Reproduce the listing exactly. Omit pictures.

◆ **RAW DATA**:
------------------------------------------------
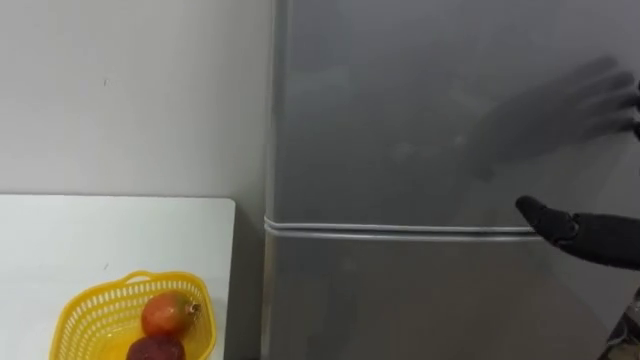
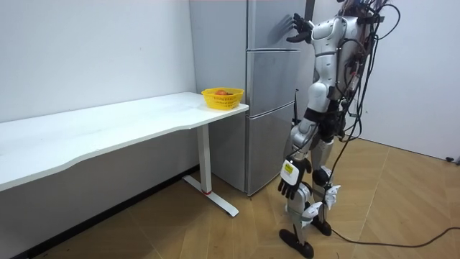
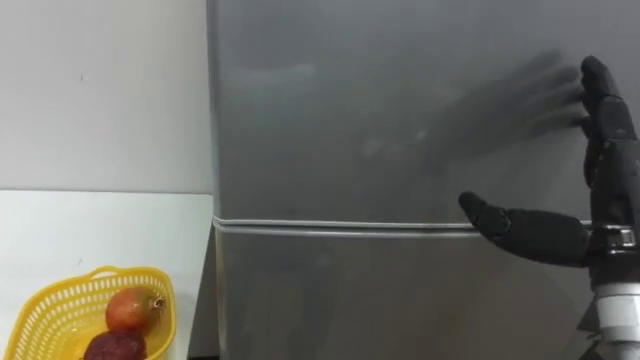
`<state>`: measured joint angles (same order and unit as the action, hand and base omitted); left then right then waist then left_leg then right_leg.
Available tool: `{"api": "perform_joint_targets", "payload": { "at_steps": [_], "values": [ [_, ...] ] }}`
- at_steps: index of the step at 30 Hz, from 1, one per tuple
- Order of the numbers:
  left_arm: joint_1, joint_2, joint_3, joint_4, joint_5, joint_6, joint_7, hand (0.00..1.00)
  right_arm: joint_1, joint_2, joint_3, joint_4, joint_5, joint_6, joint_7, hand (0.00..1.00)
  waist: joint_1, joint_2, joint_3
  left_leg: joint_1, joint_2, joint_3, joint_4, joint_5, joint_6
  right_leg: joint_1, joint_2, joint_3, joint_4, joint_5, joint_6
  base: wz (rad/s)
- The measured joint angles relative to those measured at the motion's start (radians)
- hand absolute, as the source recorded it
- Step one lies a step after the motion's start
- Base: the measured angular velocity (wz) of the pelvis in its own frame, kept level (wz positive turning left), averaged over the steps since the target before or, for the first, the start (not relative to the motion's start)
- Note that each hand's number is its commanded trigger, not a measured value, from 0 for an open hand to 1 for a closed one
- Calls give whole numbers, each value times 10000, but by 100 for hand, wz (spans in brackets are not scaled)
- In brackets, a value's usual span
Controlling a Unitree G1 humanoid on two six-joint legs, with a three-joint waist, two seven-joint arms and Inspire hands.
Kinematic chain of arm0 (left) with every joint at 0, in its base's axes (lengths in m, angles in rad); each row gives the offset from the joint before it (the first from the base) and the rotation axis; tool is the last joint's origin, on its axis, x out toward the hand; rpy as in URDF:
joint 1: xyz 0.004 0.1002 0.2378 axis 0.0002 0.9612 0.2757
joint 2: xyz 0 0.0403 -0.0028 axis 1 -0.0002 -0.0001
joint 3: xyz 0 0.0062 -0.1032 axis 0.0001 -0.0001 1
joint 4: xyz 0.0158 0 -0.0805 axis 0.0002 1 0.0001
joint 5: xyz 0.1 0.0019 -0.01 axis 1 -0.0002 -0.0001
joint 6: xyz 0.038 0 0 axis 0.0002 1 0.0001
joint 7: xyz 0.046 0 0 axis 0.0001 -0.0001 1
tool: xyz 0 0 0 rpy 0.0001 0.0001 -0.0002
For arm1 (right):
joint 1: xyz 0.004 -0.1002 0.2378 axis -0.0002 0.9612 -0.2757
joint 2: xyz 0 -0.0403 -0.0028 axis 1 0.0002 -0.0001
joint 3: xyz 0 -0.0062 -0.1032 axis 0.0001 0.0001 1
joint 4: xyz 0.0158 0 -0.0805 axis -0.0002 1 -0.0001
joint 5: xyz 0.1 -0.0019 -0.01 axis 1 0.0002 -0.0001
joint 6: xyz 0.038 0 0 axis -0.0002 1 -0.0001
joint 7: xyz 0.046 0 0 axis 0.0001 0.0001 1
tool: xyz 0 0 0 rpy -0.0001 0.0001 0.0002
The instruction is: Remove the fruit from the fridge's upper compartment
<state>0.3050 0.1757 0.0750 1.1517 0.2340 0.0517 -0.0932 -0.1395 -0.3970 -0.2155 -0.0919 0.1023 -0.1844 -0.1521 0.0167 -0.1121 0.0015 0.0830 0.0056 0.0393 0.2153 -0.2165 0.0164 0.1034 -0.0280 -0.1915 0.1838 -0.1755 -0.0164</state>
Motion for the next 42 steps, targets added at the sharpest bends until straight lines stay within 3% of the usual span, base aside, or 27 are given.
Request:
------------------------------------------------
◆ **TASK ANSWER**:
`<state>`: measured joint angles (same order and unit as the action, hand and base omitted); left then right then waist then left_leg then right_leg.
Available tool: `{"api": "perform_joint_targets", "payload": { "at_steps": [_], "values": [ [_, ...] ] }}`
- at_steps: index of the step at 30 Hz, from 1, one per tuple
- Order of the numbers:
  left_arm: joint_1, joint_2, joint_3, joint_4, joint_5, joint_6, joint_7, hand (0.00..1.00)
  right_arm: joint_1, joint_2, joint_3, joint_4, joint_5, joint_6, joint_7, hand (0.00..1.00)
  waist: joint_1, joint_2, joint_3
  left_leg: joint_1, joint_2, joint_3, joint_4, joint_5, joint_6
  right_leg: joint_1, joint_2, joint_3, joint_4, joint_5, joint_6
  base: wz (rad/s)
- The measured joint angles relative to those measured at the motion's start (radians)
- hand absolute, as the source recorded it
- Step one lies a step after the motion's start
- Base: the measured angular velocity (wz) of the pelvis in its own frame, kept level (wz positive turning left), averaged over the steps since the target before or, for the first, the start (not relative to the motion's start)
- Note that each hand's number is its commanded trigger, not a measured value, from 0 for an open hand to 1 for a closed one
- Calls give whole numbers, each value times 10000, but by 100 for hand, wz (spans in brackets are not scaled)
- In brackets, a value's usual span
Controlling a Unitree G1 humanoid on two six-joint legs, with a three-joint waist, two seven-joint arms and Inspire hands.
Kinematic chain of arm0 (left) with every joint at 0, in its base's axes (lengths in m, angles in rad); each row gives the offset from the joint before it (the first from the base) and the rotation axis; tool is the last joint's origin, on its axis, x out toward the hand; rpy as in URDF:
joint 1: xyz 0.004 0.1002 0.2378 axis 0.0002 0.9612 0.2757
joint 2: xyz 0 0.0403 -0.0028 axis 1 -0.0002 -0.0001
joint 3: xyz 0 0.0062 -0.1032 axis 0.0001 -0.0001 1
joint 4: xyz 0.0158 0 -0.0805 axis 0.0002 1 0.0001
joint 5: xyz 0.1 0.0019 -0.01 axis 1 -0.0002 -0.0001
joint 6: xyz 0.038 0 0 axis 0.0002 1 0.0001
joint 7: xyz 0.046 0 0 axis 0.0001 -0.0001 1
tool: xyz 0 0 0 rpy 0.0001 0.0001 -0.0002
For arm1 (right):
joint 1: xyz 0.004 -0.1002 0.2378 axis -0.0002 0.9612 -0.2757
joint 2: xyz 0 -0.0403 -0.0028 axis 1 0.0002 -0.0001
joint 3: xyz 0 -0.0062 -0.1032 axis 0.0001 0.0001 1
joint 4: xyz 0.0158 0 -0.0805 axis -0.0002 1 -0.0001
joint 5: xyz 0.1 -0.0019 -0.01 axis 1 0.0002 -0.0001
joint 6: xyz 0.038 0 0 axis -0.0002 1 -0.0001
joint 7: xyz 0.046 0 0 axis 0.0001 0.0001 1
tool: xyz 0 0 0 rpy -0.0001 0.0001 0.0002
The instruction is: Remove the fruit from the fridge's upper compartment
<state>0.3050 0.1757 0.0750 1.1517 0.2340 0.0517 -0.0932 -0.1395 -0.3970 -0.2155 -0.0919 0.1023 -0.1844 -0.1521 0.0167 -0.1121 0.0015 0.0830 0.0056 0.0393 0.2153 -0.2165 0.0164 0.1034 -0.0280 -0.1915 0.1838 -0.1755 -0.0164</state>
Motion for the next 42 steps, targets added at the sharpest bends until straight lines stay within 3% of the usual span, base aside, or 27 are given.
Request:

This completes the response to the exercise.